## [YOUR OBJECTIVE]
Determine the number of lines in the data that contain "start". Answer with that number only.

## [DATA EXTRACT]
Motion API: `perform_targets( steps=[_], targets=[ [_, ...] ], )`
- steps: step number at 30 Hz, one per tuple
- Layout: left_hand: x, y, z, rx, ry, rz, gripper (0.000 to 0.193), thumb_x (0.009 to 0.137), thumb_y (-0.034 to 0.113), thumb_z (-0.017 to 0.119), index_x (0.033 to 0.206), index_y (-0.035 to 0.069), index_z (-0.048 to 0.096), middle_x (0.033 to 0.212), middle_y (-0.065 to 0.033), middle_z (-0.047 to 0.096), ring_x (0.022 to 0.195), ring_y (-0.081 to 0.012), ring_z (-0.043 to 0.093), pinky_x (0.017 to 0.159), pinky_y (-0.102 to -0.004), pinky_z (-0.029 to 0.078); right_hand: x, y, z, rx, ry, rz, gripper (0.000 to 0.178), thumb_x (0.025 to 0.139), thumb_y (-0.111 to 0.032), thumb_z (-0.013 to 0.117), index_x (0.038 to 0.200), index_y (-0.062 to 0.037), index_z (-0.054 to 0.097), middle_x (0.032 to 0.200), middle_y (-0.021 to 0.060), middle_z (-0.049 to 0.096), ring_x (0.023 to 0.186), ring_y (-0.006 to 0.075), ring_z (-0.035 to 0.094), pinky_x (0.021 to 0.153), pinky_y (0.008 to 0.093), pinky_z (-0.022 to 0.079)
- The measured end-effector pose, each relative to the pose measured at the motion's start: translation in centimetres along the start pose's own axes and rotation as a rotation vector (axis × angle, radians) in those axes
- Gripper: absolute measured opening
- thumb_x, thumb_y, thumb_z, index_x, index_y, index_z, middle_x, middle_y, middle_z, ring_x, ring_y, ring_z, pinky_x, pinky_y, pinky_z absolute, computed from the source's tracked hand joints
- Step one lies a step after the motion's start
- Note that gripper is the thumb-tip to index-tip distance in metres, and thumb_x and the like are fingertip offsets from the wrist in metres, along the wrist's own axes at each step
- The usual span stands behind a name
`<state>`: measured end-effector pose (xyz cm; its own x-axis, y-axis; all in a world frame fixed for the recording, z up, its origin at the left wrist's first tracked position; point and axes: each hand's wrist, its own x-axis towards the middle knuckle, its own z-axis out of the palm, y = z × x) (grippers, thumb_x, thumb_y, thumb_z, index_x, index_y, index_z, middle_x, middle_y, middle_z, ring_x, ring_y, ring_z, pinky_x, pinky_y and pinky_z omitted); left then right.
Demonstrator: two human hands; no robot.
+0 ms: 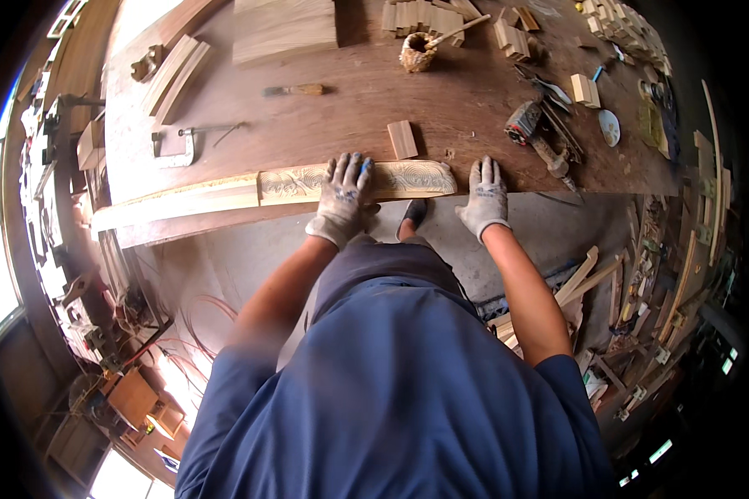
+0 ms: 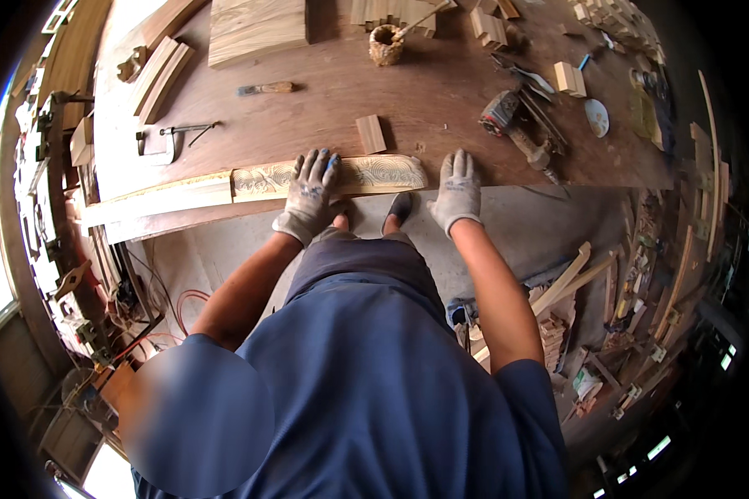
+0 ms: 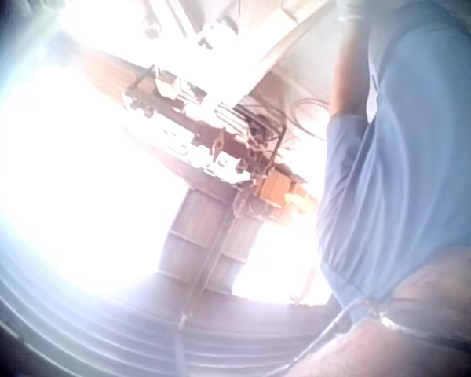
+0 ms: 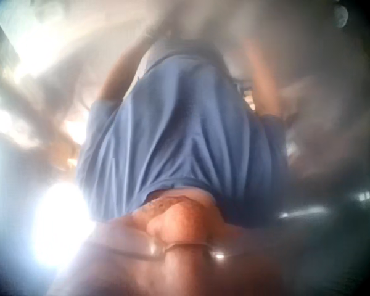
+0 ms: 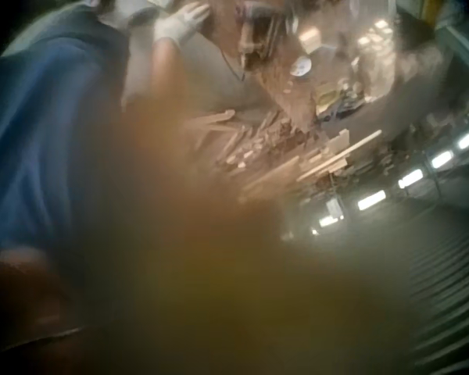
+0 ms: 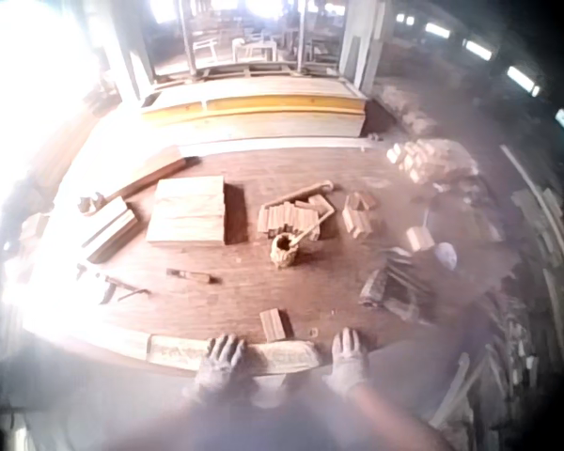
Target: The person assembles a wooden piece by applying glue to a small block and attaching it to a long plank. They use a nail gun to secure the block and a chisel to trim the excess wood flush with the plank's surface.
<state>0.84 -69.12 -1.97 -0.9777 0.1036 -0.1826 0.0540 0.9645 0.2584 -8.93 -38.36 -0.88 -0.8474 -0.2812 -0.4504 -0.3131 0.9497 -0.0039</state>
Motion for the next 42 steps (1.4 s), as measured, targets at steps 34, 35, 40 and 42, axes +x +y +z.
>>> perform_targets(
  steps=[34,35,40,42],
  targets=[
    [7.2,-3.6,-3.7,-0.173,0.04,0.037,0.09,0.074,0.044,0.095,0.148,0.008,0.058,0.144,-0.0178,0.062,0.136,-0.0446,0.052,0.118,-0.0541,0.041,0.1,0.5,1.8,0.014,0.078,-0.006,0.116,0.078,-0.051,0.089,0.166,-0.0003,0.033,0.175,0.0239,0.026,0.161,0.0409,0.027,0.127,0.0543,0.032],
    [7.4,-3.7,-3.8,-0.125,0.031,0.042,0.091,0.072,0.041,0.094,0.149,0.007,0.058,0.143,-0.0184,0.064,0.134,-0.0412,0.057,0.116,-0.0518,0.043,0.1,0.3,1.5,0.037,0.068,0.012,0.115,0.079,-0.051,0.089,0.166,-0.0002,0.033,0.175,0.0242,0.026,0.161,0.041,0.027,0.127,0.0546,0.032],
    [7.2,-4.4,-2.9,-0.179,0.073,0.107,0.093,0.073,0.041,0.094,0.151,0.007,0.056,0.144,-0.0177,0.061,0.133,-0.044,0.053,0.115,-0.0559,0.043,-0.1,-0.3,-0.8,0.165,0.016,0.093,0.098,0.083,-0.044,0.084,0.161,0.0004,0.044,0.174,0.0257,0.03,0.161,0.0419,0.031,0.128,0.0531,0.032],
    [7.0,-4.8,-2.6,-0.175,0.08,0.121,0.094,0.073,0.04,0.094,0.152,0.008,0.054,0.145,-0.0182,0.059,0.133,-0.0447,0.051,0.115,-0.057,0.043,0.4,0.9,-1.3,0.338,0.056,0.09,0.083,0.085,-0.044,0.084,0.151,-0.0019,0.056,0.164,0.0261,0.046,0.152,0.0412,0.045,0.123,0.0503,0.04]
  ],
)
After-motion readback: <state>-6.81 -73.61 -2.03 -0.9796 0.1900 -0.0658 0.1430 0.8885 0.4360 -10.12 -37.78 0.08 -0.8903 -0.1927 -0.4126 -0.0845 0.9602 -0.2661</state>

## [RESPONSE AREA]
2